Items from a dataset:
_ _ _ _

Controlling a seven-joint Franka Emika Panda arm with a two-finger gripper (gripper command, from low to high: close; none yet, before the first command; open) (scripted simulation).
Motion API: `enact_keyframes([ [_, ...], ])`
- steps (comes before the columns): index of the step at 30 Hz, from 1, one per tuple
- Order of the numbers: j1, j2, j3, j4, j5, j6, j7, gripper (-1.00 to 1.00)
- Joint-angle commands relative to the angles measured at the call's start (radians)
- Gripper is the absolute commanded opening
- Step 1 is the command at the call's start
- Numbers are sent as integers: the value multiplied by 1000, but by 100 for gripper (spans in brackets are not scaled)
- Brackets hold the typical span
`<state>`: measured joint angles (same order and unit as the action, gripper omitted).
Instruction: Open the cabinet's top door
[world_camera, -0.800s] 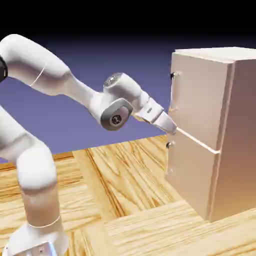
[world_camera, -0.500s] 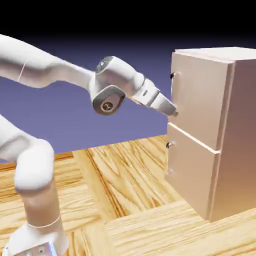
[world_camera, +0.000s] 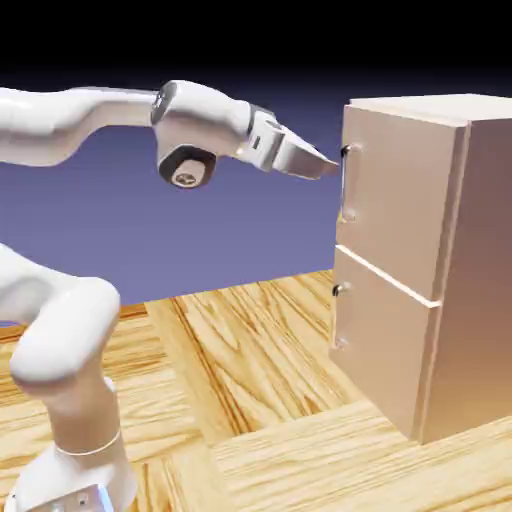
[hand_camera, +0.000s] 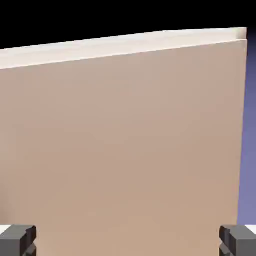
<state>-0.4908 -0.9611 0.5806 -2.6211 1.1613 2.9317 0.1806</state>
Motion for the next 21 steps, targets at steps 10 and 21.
enact_keyframes([
  [10, -188, -147, 218, 71, 435, -39, -210, 0],
  [21, -396, -308, 457, 149, 914, -83, -441, 0],
])
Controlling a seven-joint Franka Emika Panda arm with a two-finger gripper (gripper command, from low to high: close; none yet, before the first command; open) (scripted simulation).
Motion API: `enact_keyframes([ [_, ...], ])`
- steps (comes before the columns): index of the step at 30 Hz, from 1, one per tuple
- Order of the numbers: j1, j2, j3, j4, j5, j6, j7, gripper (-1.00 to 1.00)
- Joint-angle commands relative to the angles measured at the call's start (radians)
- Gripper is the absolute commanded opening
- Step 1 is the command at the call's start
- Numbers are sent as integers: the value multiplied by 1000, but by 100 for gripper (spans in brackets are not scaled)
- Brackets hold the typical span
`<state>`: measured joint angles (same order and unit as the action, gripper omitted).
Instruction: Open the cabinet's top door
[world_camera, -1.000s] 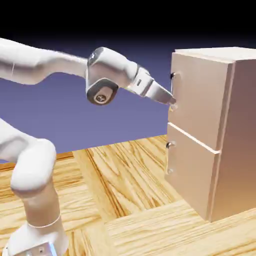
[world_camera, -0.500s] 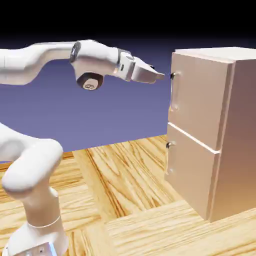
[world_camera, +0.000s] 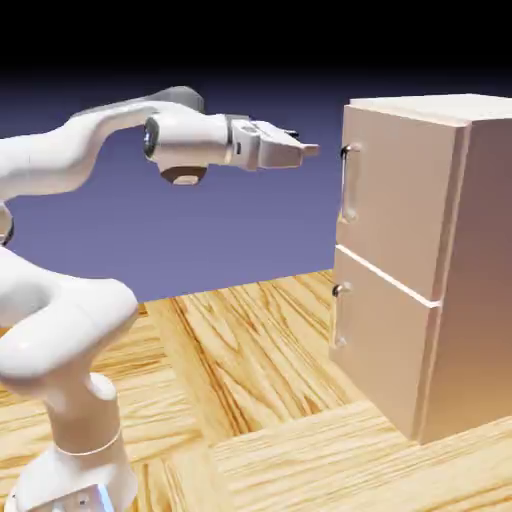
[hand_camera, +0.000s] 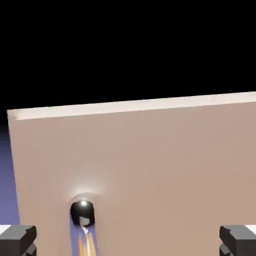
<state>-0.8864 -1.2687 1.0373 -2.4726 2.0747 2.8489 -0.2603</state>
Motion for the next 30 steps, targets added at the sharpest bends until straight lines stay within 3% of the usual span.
enact_keyframes([
  [1, -19, -15, 22, 7, 44, -4, -21, 0],
  [12, -222, -173, 257, 83, 513, -47, -248, 0],
  [18, -384, -168, 290, 215, 545, -76, -245, 0],
  [19, -384, -168, 290, 215, 545, -76, -245, -100],
  [30, -173, -189, 143, -140, 579, -496, -394, -100],
])
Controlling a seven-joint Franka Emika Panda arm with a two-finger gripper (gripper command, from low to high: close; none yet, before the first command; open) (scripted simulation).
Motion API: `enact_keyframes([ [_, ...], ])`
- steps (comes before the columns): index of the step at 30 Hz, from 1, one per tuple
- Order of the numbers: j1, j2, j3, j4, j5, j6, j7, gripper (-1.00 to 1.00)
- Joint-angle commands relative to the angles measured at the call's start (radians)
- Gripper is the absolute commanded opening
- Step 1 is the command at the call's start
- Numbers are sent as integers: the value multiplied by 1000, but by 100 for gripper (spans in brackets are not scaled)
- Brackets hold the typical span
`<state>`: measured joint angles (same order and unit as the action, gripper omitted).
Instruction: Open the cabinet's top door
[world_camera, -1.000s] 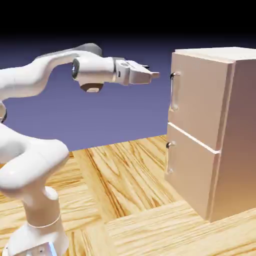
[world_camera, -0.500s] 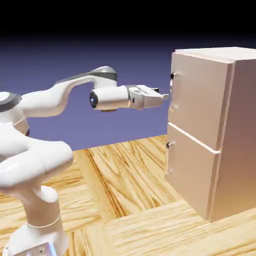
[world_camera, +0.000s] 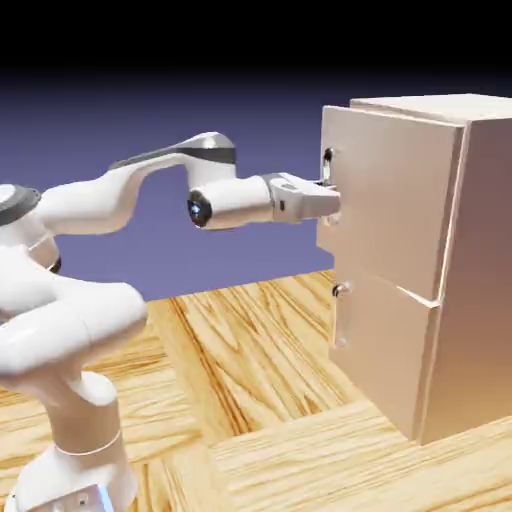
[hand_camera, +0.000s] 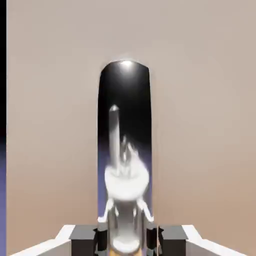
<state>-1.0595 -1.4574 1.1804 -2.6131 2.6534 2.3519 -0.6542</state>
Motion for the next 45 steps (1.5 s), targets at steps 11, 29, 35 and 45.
enact_keyframes([
  [11, 71, 39, -235, -269, -153, -477, -129, -100],
  [29, -269, 374, -604, -282, -706, -1259, -444, -100],
  [35, -288, 584, -697, -185, -936, -1327, -588, -100],
  [45, -364, 947, -735, 65, -1285, -1451, -785, -100],
])
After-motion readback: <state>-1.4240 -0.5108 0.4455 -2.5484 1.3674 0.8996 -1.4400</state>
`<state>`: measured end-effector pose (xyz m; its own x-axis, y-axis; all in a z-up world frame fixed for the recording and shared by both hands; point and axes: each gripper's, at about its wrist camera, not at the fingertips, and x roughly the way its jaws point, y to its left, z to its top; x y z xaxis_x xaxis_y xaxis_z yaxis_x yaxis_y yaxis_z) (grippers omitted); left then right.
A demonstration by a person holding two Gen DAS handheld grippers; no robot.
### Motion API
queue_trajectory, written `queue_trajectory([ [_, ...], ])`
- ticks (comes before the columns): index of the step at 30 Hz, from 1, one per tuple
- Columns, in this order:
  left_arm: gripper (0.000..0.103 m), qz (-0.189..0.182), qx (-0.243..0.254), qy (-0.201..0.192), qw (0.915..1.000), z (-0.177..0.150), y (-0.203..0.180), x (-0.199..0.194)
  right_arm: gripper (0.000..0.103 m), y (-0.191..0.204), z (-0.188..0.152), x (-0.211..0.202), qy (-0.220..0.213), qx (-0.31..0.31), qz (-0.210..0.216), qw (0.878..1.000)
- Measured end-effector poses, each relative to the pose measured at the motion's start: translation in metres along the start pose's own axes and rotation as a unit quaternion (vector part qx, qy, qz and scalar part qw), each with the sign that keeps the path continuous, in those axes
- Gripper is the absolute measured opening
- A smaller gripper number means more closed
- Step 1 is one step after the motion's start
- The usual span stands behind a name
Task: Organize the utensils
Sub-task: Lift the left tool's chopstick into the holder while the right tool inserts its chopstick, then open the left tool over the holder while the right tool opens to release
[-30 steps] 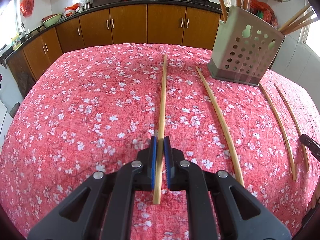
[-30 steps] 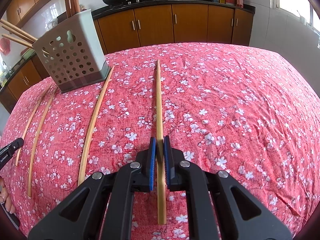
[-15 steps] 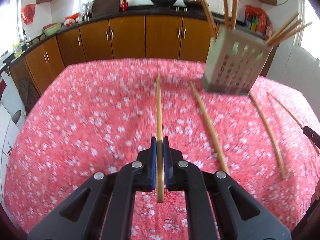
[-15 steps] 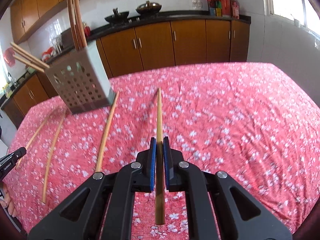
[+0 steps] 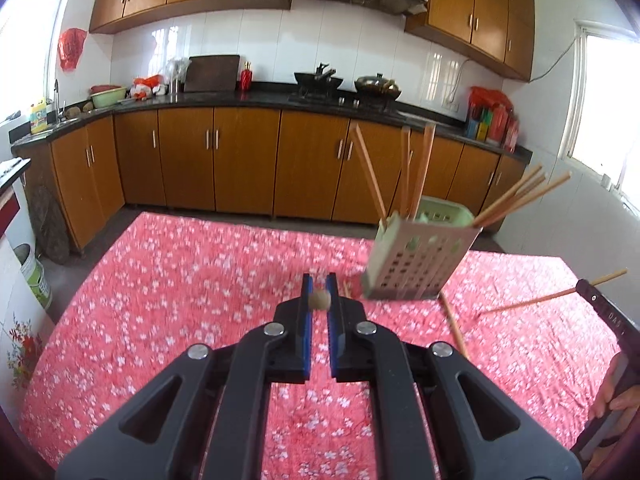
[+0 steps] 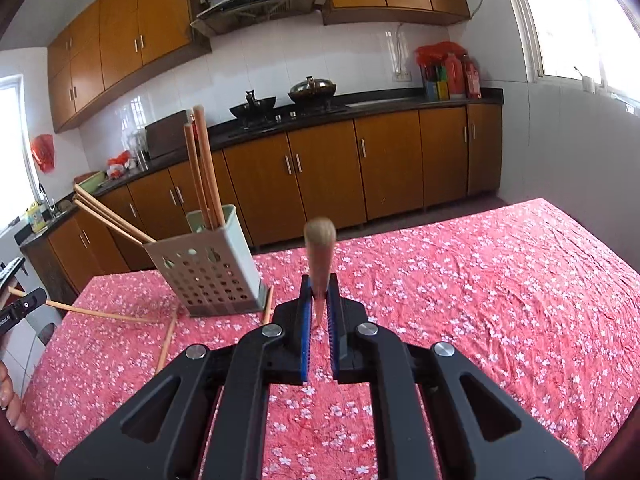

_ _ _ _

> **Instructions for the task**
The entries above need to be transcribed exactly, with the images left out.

> **Written answer**
Controlling a seven-joint Franka Emika Panda arm with a two-finger gripper (gripper command, from low to high: close; none yet, before the first command; open) (scripted simulation).
Motion API: `enact_keyframes([ [_, ...], ])`
- steps (comes before the columns): index of the step at 30 Hz, from 1, one per tuple
- Order of the numbers: j1, j2, j3, j4, j5, j6, j7, gripper (-1.00 to 1.00)
- Joint-angle commands relative to the angles measured at the call's start (radians)
- Gripper is the absolute commanded opening
- Step 1 is the command at the call's start
- Numbers are sent as integers: the value multiplied by 1000, but by 100 for gripper (spans in brackets are not scaled)
- Brackets hold the typical span
`<state>`: measured joint angles (same order and unit as the action, gripper omitted).
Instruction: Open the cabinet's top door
[world_camera, -0.800s] 
[world_camera, -0.500s] 
[world_camera, +0.000s] 
[hand_camera, +0.000s] 
<state>-0.4908 -0.9611 0.5806 -2.6211 1.1613 2.9317 0.1806</state>
Motion for the next 21 steps, targets at steps 10 and 21.
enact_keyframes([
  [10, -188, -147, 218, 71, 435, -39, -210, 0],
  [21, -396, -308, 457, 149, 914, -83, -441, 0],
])
Controlling a seven-joint Franka Emika Panda arm with a two-finger gripper (gripper command, from low to high: close; none yet, before the first command; open) (scripted simulation).
Motion API: `enact_keyframes([ [_, ...], ])`
- steps (comes before the columns): index of the step at 30 Hz, from 1, one per tuple
- Order of the numbers: j1, j2, j3, j4, j5, j6, j7, gripper (-1.00 to 1.00)
- Joint-angle commands relative to the angles measured at the call's start (radians)
- Gripper is the absolute commanded opening
- Step 1 is the command at the call's start
- Numbers are sent as integers: the value multiplied by 1000, but by 100 for gripper (spans in brackets are not scaled)
- Brackets hold the typical span
`<state>`: measured joint angles (same order and unit as the action, gripper omitted).
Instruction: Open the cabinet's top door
[world_camera, -1.000s] 
[world_camera, -0.500s] 
[world_camera, +0.000s] 
[hand_camera, +0.000s] 
<state>-0.8864 -1.2687 1.0373 -2.4726 2.0747 2.8489 -0.2603</state>
Motion for the next 30 steps, targets added at the sharpest bends until straight lines stay within 3% of the usual span.
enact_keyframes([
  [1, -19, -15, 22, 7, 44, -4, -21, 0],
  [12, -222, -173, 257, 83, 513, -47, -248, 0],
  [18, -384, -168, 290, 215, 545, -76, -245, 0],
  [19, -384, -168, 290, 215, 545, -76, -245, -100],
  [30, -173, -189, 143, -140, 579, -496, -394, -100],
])
Controlling a seven-joint Franka Emika Panda arm with a two-finger gripper (gripper command, from low to high: close; none yet, before the first command; open) (scripted simulation).
Motion API: `enact_keyframes([ [_, ...], ])`
- steps (comes before the columns): index of the step at 30 Hz, from 1, one per tuple
- Order of the numbers: j1, j2, j3, j4, j5, j6, j7, gripper (-1.00 to 1.00)
- Joint-angle commands relative to the angles measured at the call's start (radians)
- Gripper is the absolute commanded opening
- Step 1 is the command at the call's start
- Numbers are sent as integers: the value multiplied by 1000, but by 100 for gripper (spans in brackets are not scaled)
- Brackets hold the typical span
`<state>`: measured joint angles (same order and unit as the action, gripper omitted).
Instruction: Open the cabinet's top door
[world_camera, -1.000s] 
[world_camera, -0.500s] 
[world_camera, +0.000s] 
[hand_camera, +0.000s] 
<state>-1.0595 -1.4574 1.1804 -2.6131 2.6534 2.3519 -0.6542</state>
Motion for the next 45 steps (1.5 s), targets at steps 11, 29, 35 and 45.
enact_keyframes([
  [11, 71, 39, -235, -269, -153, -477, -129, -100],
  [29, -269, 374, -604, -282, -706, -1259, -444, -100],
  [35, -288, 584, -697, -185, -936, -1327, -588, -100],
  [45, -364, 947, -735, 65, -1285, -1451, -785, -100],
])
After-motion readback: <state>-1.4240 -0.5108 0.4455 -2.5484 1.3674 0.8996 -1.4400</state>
`<state>`: measured end-effector pose (xyz m; its own x-axis, y-axis; all in a z-up world frame fixed for the recording and shared by both hands; point and axes: each gripper's, at about its wrist camera, not at the fingertips, and x roughly the way its jaws point, y to its left, z to its top; x y z xaxis_x xaxis_y xaxis_z yaxis_x yaxis_y yaxis_z) (grippers omitted); left then right.
A demonstration by a person holding two Gen DAS handheld grippers; no robot.
### Motion API
queue_trajectory, written `queue_trajectory([ [_, ...], ])`
- ticks (comes before the columns): index of the step at 30 Hz, from 1, one per tuple
- Columns, in this order:
  left_arm: gripper (0.000..0.103 m), qz (-0.189..0.182), qx (-0.243..0.254), qy (-0.201..0.192), qw (0.915..1.000), z (-0.177..0.150), y (-0.203..0.180), x (-0.199..0.194)
  right_arm: gripper (0.000..0.103 m), y (-0.191..0.204), z (-0.188..0.152), x (-0.211..0.202), qy (-0.220..0.213), qx (-0.31..0.31), qz (-0.210..0.216), qw (0.878..1.000)
- Measured end-effector poses, each relative to the pose measured at the motion's start: translation in metres along the start pose's own axes and rotation as a unit quaternion (vector part qx, qy, qz and scalar part qw), each with the sign that keeps the path continuous, in those axes
- Gripper is the absolute measured opening
- A smaller gripper number means more closed
- Step 1 is one step after the motion's start
- The usual span stands behind a name
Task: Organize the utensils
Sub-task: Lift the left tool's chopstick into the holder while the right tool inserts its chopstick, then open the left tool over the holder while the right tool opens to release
[-30 steps] 
[-30 steps] 
[-15 steps] 
[-15 steps] 
[+0 steps] 
[+0 steps] 

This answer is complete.